Unfortunately, crop marks are no longer acceptable to many printers. I
have received firm instructions from publishers NOT to include crop
marks unless they are there to insure bleed to beyond the limits of the
page dimensions. I spend several years of frustration trying to place
front-matter on the page in the locations intended by the document
designer---all to no avail. The printer would invariably move the
page as close to the upper left corner as could be managed without
actually losing text, whether or not there were crop marks.
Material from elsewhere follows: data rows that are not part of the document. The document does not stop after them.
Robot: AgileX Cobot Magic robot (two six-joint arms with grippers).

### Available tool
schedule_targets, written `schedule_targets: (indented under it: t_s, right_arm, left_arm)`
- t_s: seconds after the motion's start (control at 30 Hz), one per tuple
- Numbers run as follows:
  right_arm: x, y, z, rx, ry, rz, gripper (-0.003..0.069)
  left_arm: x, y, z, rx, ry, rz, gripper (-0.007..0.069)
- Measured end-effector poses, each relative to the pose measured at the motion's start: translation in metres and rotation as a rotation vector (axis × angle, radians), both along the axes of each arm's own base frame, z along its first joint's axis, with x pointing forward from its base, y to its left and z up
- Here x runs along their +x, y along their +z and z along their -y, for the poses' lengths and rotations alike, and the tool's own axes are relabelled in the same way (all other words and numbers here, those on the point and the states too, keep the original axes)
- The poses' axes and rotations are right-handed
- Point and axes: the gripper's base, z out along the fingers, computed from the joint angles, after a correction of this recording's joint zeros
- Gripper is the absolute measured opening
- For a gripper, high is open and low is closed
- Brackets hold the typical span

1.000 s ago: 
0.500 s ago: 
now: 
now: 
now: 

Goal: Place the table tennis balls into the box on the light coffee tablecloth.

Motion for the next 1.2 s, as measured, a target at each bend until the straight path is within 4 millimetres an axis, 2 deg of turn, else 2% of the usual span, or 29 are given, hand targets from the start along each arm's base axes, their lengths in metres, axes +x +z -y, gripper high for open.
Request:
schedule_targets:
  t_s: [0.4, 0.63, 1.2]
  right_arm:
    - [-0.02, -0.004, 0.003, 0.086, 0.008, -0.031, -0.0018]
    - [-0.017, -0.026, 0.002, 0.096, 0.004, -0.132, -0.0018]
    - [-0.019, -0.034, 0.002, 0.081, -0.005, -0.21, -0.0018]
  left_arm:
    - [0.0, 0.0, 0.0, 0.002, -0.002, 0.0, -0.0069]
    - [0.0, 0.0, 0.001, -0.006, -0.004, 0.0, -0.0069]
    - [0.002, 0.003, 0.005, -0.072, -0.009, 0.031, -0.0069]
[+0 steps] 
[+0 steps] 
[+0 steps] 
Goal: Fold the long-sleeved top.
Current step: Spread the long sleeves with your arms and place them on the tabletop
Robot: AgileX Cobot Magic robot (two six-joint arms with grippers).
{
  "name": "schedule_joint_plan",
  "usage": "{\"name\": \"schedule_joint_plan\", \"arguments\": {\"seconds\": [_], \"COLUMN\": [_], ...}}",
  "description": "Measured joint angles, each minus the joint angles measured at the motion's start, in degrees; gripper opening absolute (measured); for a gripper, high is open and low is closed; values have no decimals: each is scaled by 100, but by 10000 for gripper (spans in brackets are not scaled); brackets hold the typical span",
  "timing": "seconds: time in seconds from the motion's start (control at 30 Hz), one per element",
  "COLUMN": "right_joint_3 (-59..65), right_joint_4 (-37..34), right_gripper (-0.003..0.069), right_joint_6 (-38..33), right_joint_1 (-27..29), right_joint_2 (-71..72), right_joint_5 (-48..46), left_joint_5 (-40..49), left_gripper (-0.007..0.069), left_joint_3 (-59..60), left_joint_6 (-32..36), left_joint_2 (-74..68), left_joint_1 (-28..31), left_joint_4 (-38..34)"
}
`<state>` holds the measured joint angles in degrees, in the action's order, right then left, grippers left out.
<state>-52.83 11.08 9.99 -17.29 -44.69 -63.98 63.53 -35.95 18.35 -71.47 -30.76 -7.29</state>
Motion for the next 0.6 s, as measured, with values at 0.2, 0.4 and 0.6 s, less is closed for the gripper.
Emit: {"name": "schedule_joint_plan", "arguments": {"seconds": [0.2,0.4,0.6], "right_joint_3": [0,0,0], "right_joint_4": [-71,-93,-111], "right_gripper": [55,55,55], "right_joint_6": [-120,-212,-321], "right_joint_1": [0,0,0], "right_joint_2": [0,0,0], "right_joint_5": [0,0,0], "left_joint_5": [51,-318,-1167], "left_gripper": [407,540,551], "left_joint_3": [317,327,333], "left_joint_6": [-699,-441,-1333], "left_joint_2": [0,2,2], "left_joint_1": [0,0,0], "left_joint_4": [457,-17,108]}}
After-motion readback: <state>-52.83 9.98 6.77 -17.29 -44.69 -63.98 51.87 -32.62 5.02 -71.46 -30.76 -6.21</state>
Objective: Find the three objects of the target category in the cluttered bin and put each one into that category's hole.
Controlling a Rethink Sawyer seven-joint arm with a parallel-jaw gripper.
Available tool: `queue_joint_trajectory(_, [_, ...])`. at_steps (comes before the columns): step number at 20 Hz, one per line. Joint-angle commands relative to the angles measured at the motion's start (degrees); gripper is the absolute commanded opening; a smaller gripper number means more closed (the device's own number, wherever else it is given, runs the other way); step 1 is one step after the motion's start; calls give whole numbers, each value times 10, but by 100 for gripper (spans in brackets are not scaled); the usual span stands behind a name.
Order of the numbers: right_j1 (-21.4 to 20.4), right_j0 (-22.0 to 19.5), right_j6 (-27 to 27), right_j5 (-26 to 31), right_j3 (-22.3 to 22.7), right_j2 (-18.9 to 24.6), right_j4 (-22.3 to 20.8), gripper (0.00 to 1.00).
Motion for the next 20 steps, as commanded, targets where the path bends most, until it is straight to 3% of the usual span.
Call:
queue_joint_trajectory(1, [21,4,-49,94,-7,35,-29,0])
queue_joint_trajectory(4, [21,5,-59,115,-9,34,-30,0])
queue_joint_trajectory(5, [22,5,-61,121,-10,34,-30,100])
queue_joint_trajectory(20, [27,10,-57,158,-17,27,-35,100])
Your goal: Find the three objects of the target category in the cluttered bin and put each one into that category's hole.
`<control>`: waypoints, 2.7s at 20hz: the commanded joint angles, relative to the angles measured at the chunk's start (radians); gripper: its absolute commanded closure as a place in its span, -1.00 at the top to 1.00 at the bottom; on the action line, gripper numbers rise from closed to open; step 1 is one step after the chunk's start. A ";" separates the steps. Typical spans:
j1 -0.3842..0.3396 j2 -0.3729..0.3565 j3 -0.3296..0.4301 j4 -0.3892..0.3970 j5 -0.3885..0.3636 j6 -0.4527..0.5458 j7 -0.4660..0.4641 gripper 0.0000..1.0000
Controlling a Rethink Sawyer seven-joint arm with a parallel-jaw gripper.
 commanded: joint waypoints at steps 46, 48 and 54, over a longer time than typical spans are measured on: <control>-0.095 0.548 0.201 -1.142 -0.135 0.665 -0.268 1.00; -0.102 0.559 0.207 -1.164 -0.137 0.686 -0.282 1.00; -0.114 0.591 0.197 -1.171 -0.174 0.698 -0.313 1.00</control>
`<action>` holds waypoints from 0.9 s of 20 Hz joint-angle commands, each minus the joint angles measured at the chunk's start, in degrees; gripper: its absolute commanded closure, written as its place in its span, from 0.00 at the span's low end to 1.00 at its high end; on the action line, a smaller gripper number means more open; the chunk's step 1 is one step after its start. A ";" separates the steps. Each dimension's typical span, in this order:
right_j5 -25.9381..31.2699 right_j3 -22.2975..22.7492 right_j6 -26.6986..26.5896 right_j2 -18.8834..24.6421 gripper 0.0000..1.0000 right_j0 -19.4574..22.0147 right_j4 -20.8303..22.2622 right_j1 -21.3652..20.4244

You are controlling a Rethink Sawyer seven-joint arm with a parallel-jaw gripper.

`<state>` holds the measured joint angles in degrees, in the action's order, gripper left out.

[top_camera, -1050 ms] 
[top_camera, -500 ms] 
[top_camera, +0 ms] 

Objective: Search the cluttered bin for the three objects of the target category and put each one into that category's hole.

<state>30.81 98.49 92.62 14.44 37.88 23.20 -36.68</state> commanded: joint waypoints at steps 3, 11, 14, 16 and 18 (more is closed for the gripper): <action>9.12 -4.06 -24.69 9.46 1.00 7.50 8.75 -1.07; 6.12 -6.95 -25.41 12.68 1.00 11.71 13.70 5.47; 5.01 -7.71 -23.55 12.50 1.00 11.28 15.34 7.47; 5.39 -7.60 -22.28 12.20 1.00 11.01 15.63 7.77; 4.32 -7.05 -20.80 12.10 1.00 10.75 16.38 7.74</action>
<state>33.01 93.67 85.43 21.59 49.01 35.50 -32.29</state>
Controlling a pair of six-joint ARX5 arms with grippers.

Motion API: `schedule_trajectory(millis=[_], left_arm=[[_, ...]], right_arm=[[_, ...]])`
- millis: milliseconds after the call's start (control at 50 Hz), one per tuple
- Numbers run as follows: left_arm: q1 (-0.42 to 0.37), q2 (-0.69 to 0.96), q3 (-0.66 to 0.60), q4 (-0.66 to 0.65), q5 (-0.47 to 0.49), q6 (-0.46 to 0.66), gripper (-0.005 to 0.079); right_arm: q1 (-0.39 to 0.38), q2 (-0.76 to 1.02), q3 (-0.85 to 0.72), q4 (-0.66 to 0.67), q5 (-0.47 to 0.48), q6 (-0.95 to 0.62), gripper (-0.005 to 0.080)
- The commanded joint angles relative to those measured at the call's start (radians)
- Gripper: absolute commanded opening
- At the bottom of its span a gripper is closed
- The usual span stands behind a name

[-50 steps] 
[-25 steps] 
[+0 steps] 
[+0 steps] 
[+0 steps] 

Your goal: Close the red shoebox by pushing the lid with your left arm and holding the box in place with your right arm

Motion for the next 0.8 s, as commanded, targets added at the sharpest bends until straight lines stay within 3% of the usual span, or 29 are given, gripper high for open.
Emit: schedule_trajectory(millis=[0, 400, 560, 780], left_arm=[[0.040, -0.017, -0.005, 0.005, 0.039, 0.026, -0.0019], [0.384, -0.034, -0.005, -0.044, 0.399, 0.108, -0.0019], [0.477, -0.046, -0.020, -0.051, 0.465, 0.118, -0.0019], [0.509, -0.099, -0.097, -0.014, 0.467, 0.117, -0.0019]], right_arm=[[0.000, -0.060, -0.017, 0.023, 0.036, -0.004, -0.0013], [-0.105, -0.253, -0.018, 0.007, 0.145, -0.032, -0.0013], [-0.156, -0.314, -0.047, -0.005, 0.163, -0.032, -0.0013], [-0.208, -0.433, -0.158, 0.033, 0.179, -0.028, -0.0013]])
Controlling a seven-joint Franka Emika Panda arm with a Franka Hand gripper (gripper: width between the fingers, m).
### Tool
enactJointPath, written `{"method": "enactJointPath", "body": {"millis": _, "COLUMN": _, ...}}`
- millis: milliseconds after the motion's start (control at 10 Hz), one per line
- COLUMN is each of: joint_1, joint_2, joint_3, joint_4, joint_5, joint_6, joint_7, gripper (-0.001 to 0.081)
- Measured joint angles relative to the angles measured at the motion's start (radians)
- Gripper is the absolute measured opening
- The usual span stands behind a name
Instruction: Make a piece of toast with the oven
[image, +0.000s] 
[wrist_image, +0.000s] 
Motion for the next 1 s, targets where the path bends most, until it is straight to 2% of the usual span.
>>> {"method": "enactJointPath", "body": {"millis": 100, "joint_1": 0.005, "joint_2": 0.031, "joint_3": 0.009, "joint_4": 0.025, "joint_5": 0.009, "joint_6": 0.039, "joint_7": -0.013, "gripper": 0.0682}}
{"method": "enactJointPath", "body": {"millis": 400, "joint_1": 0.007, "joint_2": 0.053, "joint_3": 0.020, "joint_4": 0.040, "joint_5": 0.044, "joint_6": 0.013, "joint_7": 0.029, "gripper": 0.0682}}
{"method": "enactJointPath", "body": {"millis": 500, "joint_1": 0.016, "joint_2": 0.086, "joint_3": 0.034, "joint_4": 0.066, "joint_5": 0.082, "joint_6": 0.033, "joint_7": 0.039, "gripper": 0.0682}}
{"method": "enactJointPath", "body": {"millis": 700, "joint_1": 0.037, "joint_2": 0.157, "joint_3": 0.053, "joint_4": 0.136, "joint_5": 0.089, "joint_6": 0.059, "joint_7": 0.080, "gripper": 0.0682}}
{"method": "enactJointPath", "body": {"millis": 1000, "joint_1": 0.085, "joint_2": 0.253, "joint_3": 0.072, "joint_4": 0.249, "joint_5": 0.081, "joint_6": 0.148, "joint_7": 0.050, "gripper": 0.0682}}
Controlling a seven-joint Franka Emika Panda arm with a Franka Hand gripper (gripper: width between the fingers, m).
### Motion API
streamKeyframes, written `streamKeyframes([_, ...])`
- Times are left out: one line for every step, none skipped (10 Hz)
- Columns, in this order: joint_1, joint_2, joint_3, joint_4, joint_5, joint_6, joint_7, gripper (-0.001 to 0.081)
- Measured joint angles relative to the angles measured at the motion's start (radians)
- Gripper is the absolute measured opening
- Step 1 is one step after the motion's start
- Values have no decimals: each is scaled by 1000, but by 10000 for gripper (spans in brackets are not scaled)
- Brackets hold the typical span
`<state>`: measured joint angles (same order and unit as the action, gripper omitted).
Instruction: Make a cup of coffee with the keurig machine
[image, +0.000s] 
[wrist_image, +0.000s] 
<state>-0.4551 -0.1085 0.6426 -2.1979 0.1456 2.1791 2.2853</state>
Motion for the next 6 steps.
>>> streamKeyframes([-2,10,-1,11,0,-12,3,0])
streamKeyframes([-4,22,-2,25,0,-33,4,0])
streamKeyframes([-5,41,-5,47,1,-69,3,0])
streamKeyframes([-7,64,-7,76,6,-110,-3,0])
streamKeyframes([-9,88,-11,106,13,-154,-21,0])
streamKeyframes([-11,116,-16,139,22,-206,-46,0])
The most
exasperating result of this "misunderstanding" is that the designer
instinctively blames the compositor for the resultant mess. (Editorial
and design offices are professionally trained to think of compositors as
incompetent, illiterate and antiaesthetic boors, and this training is
not always misguided.) The one way I have found to control placement on
the page (where this is a possibility) is to offer PDF output already
clipped to exactly the dimensions of the page, with David Fuchs's
classic one inch down and one inch right margins explicitly suppressed.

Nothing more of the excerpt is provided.